Task
Whenever a line below includes the word "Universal", copy that line.

The input
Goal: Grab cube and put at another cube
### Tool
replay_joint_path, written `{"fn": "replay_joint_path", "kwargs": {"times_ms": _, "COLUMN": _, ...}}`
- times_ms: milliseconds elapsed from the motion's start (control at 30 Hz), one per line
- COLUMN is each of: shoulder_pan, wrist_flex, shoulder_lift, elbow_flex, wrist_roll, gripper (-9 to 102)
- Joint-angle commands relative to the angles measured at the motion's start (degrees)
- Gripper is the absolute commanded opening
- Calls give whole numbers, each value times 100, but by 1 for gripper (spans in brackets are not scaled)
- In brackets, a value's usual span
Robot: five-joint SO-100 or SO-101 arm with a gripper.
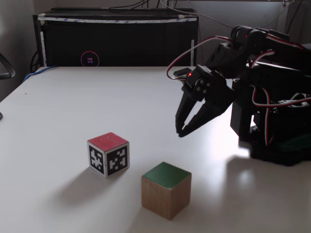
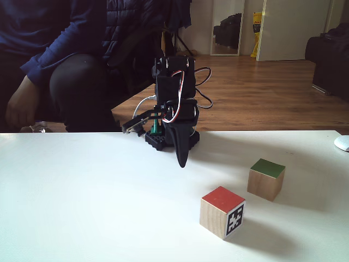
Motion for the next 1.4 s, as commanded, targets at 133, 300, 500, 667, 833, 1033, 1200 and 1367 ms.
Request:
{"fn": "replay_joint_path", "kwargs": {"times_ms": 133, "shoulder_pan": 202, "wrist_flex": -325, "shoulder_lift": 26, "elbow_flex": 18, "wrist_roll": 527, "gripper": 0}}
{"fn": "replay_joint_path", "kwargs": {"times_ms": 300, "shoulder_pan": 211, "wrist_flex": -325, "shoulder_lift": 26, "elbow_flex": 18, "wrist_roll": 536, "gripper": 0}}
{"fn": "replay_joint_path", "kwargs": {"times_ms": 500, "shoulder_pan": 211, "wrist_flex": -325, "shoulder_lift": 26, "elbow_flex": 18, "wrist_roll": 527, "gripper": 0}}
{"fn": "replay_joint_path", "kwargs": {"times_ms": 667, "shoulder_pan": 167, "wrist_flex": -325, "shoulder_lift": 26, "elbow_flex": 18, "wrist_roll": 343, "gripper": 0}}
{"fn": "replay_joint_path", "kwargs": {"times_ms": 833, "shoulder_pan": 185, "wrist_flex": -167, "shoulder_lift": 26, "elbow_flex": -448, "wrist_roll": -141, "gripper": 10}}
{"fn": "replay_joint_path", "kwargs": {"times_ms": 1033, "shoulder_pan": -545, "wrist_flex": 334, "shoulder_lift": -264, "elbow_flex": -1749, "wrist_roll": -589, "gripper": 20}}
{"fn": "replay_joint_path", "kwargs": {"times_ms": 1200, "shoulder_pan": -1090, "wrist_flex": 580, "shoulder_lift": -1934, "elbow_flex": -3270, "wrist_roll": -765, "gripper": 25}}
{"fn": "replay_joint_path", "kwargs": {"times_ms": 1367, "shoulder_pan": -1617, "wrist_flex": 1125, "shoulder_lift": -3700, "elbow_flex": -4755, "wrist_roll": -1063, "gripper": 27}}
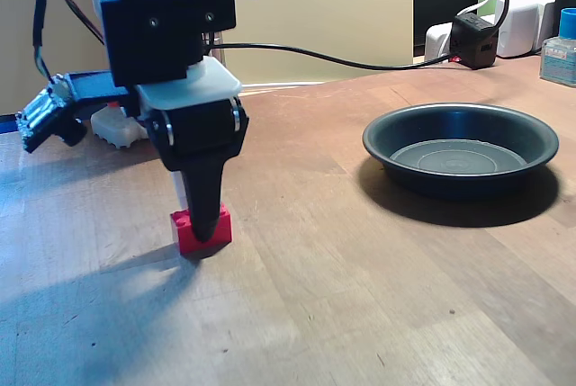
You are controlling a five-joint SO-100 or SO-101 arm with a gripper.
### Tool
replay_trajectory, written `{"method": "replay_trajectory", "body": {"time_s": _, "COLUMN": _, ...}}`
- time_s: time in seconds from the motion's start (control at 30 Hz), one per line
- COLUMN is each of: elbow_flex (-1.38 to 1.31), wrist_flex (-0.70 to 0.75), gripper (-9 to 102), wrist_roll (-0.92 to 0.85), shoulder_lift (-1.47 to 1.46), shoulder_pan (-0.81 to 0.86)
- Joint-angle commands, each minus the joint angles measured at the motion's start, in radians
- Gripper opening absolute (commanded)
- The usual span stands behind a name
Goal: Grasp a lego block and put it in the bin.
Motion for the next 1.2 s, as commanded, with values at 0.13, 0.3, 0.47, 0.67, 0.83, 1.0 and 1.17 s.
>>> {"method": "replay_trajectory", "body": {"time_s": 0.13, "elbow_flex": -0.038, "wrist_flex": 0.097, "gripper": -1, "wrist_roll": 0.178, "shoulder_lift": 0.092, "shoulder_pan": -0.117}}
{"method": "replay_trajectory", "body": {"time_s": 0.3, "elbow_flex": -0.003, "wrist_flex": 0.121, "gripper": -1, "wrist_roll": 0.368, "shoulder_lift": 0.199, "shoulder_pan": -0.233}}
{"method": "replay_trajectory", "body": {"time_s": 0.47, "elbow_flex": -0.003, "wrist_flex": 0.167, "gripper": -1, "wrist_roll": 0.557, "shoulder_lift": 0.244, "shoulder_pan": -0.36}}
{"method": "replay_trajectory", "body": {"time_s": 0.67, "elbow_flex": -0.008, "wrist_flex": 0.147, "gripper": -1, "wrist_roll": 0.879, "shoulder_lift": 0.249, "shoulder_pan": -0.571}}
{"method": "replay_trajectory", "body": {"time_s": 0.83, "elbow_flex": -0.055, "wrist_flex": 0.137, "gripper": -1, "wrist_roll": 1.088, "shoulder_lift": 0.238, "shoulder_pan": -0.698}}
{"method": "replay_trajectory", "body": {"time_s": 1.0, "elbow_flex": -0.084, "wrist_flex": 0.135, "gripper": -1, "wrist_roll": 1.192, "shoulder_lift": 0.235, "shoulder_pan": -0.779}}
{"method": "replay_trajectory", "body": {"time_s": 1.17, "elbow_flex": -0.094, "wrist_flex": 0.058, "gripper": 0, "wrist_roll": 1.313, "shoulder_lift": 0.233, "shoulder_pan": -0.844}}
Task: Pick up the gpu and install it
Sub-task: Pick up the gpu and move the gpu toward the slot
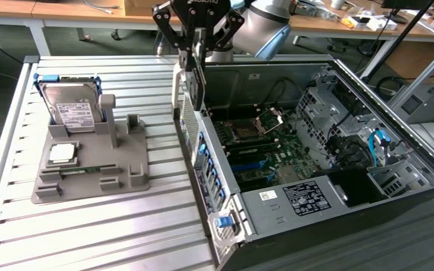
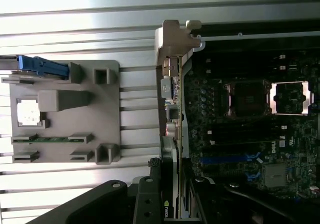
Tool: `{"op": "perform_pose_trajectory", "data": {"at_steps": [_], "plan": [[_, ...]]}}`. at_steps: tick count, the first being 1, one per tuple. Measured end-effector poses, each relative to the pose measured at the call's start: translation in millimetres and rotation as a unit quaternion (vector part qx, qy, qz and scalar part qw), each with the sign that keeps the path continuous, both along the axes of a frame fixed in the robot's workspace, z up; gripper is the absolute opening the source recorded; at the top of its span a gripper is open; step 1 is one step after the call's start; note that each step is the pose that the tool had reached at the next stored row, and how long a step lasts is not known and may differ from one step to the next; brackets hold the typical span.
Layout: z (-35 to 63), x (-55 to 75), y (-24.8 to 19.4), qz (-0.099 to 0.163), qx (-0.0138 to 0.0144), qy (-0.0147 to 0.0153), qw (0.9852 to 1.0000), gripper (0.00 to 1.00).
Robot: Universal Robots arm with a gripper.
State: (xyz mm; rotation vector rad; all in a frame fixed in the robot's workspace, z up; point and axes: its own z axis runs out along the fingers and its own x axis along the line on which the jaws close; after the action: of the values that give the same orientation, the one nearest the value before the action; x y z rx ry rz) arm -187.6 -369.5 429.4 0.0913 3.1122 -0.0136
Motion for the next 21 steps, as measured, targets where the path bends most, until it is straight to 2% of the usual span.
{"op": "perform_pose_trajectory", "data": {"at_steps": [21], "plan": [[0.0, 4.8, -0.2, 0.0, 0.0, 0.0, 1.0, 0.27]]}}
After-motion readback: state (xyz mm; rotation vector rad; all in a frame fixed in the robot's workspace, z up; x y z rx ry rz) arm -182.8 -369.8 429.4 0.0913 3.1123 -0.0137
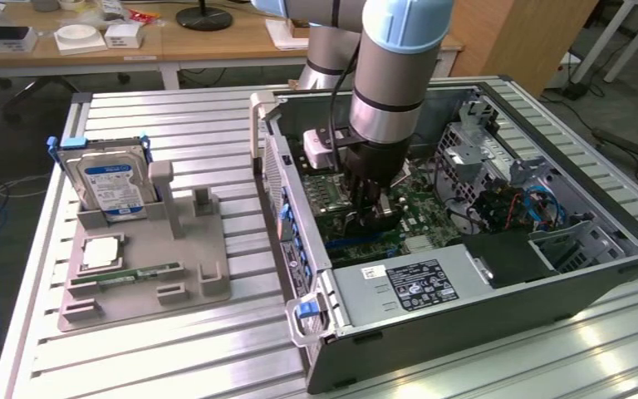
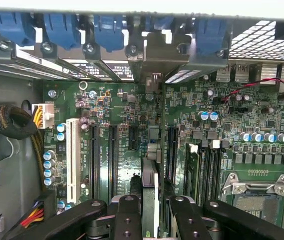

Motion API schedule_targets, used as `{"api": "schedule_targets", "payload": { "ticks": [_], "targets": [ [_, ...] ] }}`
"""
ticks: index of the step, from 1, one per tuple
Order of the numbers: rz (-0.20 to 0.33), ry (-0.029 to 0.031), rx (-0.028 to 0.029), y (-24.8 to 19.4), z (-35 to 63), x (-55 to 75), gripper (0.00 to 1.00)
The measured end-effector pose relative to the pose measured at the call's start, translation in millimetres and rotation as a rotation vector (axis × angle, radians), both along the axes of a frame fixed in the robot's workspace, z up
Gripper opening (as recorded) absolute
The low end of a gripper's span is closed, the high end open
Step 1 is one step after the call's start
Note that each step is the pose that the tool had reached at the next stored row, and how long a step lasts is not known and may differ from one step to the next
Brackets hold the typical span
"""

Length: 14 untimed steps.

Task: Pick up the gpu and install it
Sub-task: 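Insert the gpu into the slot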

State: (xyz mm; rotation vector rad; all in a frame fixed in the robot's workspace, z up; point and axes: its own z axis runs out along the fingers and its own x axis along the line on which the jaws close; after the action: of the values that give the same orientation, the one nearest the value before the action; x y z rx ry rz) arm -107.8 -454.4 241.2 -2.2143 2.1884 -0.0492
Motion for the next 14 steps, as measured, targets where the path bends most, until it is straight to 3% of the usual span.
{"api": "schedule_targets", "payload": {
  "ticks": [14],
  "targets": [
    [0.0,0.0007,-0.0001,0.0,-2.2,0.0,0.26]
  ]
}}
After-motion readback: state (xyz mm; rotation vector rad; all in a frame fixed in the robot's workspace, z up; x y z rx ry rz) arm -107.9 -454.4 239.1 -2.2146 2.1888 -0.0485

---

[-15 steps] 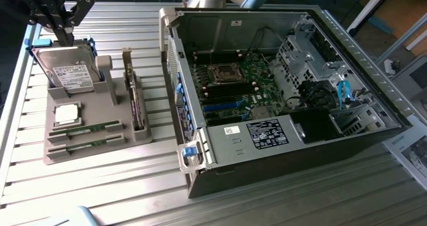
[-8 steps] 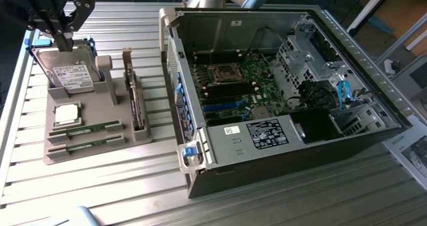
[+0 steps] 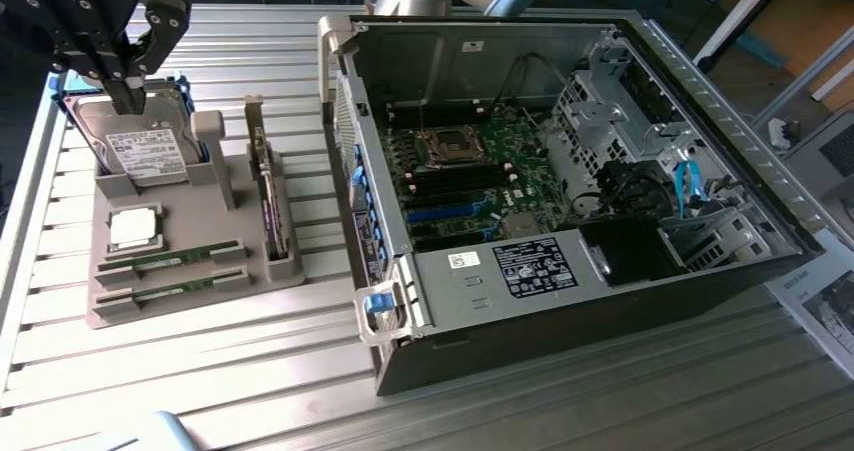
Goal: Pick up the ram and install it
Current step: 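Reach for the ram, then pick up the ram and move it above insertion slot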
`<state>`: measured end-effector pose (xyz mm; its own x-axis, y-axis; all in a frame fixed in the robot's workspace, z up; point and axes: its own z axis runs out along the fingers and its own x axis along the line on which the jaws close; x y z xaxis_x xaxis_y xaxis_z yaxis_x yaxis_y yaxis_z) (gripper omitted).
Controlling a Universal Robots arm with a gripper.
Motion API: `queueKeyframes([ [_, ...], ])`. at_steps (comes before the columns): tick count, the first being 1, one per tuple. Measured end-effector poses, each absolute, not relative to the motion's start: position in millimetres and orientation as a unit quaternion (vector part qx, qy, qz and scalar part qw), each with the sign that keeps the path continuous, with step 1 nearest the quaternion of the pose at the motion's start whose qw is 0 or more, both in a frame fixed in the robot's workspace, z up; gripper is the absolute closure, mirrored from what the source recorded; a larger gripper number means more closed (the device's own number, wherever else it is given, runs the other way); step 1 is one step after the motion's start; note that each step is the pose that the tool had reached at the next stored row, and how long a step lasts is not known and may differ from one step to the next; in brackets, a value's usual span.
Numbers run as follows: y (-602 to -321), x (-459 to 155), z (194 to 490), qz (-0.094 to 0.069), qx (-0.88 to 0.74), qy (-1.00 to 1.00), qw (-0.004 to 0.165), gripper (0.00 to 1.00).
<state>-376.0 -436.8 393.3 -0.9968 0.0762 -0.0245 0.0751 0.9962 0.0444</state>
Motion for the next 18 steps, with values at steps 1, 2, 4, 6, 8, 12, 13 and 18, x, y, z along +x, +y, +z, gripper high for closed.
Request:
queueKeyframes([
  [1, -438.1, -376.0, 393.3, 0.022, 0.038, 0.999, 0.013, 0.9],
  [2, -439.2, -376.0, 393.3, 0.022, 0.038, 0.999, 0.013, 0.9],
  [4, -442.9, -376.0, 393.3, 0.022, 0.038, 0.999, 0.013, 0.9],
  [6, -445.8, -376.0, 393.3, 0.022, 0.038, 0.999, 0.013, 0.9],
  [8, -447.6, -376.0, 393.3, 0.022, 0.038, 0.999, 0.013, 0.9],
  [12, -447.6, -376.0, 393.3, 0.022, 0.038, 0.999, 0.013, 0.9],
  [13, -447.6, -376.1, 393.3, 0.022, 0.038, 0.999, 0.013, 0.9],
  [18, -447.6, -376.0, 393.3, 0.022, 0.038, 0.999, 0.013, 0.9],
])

Result
Robot: Universal Robots arm with a gripper.
Controlling a Universal Robots arm with a gripper.

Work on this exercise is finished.